5. The dissent would reframe the question to ask when obesity is a disability under the WLAD, but the parties in this case do not dispute that BNSF perceived Taylor to have obesity. The only question before us is whether obesity can qualify as an impairment under RCW 49.60.040(7)(c)(i).
6. The Merck Manual is a “reliable and trusted source for medical information.” Krystal Bullers, Merck Manuals, 104 J. Med. Libr. Ass’n 369, 371 (2016); see also State v. Cissne, 72 Wash. App. 677, 681, 865 P.2d 564 (1994) (citing the Merck Manual).
7. We decided that this definition was unworkable in reasonable accommodation cases, Pulcino, 141 Wash.2d at 641, 9 P.3d 787, and dismissed it entirely in McClarty, 157 Wash.2d at 228, 137 P.3d 844. However, the legislature rejected the McClarty decision’s new definition and neither the legislature nor the HRC defined “condition” differently for disparate treatment cases despite knowing this history.
8. The dissent’s suggestion that a person can have obesity without it affecting any of the listed body systems is inconsistent with the medical science. Because obesity always affects systems of the body, a person who had a high BMI but whose body systems were not affected would not have obesity and therefore would not be covered by this opinion.
9. Merely being overweight is not an impairment under the WLAD, but obesity is.
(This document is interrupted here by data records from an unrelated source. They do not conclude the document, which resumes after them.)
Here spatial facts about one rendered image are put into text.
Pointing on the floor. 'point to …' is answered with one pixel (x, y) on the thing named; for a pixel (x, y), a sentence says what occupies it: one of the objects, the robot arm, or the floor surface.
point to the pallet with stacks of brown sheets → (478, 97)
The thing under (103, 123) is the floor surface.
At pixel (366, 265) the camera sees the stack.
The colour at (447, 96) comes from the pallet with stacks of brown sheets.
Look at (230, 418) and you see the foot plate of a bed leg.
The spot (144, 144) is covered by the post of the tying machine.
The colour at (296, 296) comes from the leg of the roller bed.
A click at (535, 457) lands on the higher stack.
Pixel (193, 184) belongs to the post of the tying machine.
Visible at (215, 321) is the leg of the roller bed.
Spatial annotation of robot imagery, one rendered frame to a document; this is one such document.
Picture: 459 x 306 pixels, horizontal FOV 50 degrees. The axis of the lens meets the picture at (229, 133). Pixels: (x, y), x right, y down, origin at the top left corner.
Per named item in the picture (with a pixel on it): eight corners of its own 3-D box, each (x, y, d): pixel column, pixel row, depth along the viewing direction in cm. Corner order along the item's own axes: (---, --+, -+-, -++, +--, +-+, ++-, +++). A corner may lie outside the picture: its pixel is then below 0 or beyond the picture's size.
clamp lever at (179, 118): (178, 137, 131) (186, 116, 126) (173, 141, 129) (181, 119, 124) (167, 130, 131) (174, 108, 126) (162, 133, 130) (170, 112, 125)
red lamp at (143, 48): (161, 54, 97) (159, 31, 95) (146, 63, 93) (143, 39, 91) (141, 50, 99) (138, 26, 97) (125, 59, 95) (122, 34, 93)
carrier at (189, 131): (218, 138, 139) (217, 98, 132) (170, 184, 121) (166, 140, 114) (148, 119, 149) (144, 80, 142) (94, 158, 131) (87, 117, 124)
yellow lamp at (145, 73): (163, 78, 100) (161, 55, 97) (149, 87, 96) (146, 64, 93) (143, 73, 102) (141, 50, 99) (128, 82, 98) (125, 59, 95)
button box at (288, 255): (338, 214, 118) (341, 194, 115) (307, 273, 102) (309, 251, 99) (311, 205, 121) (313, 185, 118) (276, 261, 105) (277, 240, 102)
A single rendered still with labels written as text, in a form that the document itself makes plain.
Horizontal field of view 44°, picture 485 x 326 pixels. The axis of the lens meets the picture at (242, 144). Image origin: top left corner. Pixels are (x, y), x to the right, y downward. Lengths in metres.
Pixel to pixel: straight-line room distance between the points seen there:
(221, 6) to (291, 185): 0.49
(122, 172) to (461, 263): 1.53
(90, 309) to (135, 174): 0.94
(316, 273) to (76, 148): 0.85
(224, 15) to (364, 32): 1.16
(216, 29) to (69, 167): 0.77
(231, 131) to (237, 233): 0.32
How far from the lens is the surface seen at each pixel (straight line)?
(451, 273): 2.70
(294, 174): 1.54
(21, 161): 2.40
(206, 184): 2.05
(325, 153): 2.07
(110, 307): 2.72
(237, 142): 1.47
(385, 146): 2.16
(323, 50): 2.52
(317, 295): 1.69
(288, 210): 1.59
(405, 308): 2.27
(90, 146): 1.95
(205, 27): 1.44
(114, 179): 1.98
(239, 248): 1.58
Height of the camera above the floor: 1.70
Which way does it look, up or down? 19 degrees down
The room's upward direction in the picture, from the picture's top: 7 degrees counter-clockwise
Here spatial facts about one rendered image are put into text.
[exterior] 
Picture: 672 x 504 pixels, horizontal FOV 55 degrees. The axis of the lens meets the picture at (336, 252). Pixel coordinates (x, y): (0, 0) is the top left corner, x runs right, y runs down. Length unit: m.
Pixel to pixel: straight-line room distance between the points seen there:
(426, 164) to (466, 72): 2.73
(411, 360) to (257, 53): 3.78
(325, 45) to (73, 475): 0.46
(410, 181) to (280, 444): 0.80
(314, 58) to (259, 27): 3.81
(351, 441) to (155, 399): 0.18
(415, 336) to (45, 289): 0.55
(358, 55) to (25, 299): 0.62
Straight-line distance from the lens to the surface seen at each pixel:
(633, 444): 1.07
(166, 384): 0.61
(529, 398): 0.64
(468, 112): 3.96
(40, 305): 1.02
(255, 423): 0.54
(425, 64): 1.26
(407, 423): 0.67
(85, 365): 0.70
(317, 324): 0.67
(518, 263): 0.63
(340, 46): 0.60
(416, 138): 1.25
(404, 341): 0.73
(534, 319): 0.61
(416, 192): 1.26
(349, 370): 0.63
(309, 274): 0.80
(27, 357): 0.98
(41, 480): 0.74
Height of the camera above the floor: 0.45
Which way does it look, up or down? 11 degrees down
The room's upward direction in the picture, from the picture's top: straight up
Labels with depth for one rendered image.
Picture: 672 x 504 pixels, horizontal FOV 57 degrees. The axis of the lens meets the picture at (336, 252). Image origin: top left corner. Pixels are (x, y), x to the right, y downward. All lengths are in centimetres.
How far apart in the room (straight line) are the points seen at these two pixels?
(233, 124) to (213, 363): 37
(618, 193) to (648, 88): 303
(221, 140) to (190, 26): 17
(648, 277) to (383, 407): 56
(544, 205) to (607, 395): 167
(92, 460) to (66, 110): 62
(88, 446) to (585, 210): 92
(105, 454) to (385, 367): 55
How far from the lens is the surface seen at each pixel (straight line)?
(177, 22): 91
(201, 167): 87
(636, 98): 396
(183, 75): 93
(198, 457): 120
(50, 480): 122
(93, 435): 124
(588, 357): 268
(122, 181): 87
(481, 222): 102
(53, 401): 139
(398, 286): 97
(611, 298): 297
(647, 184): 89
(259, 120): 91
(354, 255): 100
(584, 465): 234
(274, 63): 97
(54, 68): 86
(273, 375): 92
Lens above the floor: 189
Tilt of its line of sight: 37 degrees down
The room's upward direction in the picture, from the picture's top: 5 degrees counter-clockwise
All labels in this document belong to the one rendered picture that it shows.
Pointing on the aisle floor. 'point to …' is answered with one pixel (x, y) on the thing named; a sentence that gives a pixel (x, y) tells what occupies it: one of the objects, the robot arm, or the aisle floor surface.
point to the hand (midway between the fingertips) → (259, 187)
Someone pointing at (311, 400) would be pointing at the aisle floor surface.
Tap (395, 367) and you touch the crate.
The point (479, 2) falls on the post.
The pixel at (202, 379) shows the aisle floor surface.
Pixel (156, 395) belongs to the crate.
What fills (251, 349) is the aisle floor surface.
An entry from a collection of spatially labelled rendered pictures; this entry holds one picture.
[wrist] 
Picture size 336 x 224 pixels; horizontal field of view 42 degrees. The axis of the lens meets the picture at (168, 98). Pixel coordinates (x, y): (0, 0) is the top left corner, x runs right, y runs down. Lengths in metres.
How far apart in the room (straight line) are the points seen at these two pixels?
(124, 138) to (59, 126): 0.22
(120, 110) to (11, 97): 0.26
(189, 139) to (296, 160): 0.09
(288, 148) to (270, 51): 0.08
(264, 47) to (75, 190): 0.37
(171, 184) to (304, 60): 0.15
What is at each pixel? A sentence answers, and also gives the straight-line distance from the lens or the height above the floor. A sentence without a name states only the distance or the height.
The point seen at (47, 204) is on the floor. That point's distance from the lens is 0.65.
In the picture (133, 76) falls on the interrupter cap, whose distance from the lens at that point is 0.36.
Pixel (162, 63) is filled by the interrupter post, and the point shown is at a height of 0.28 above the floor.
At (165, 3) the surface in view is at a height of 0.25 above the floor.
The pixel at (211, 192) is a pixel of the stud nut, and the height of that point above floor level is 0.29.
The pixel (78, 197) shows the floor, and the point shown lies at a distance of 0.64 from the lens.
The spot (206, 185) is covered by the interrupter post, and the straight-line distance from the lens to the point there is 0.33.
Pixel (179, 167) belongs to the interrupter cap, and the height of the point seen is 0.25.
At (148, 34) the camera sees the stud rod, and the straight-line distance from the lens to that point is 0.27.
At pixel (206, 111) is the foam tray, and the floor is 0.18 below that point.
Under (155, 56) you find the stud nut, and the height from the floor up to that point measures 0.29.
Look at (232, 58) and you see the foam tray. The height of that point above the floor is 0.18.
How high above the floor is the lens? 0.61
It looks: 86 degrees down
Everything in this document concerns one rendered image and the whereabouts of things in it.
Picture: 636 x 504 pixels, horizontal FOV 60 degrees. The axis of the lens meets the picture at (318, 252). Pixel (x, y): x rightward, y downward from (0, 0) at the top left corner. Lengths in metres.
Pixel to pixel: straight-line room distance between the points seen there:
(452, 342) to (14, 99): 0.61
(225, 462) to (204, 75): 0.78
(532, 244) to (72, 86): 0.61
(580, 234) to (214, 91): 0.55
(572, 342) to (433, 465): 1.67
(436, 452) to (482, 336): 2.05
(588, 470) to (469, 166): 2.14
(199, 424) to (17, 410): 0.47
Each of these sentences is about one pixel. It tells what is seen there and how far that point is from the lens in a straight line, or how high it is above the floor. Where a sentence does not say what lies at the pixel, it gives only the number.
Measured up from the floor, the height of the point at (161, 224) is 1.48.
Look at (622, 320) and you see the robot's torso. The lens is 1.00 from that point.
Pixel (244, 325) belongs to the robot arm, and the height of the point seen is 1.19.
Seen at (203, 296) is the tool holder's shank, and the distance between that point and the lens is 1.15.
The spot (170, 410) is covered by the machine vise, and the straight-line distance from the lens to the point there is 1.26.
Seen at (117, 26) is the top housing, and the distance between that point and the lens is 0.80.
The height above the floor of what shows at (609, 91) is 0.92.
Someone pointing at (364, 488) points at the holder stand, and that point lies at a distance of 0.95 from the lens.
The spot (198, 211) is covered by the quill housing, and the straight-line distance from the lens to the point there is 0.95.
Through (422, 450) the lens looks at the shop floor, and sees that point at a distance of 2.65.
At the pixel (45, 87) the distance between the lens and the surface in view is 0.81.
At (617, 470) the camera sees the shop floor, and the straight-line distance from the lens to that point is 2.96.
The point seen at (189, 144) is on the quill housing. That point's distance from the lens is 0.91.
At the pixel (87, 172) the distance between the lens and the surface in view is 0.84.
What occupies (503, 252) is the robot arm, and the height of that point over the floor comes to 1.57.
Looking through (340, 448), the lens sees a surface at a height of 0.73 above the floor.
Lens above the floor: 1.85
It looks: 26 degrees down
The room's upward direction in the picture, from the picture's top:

Therefore, plaintiffs making disability discrimination claims must show that their obesity “[i]s medically cognizable or diagnosable,” “[e]xists as a record or history,” or “[i]s perceived to exist whether or not it exists in fact.” RCW 49.60.040(7)(a). In reasonable accommodation cases, plaintiffs must show that they actually have obesity. RCW 49.60.040(7)(d).
1. The parties and amici have cited to dozens of scientific journals and scholarly articles to aid our understanding of obesity and its effects on the body. One thing is clear from the literature—there is disagreement in the medical community on how to measure obesity and what effects it has on the various systems of the body. Courts can evaluate impairment from obesity on an individual basis. But the legislature is the proper body to evaluate all of the available information and make a policy decision on whether obesity is a per se impairment and the medical factors that should be considered.
2. See Angus Chen, If BMI Is the Test of Health, Many Pro Athletes Would Flunk, NPR (Feb. 4, 2016, 12:36 PM), https://www.npr.org/sections/health-shots/2016/02/04/465569465/if-bmi-is-the-testrof-health-many-pro-athletes-would-flunk [https://perma.cc/5F5X-9W2U].
WE CONCUR: Johnson, J. Madsen, J. Owens, J. Stephens, J. Wiggins, J. González, J.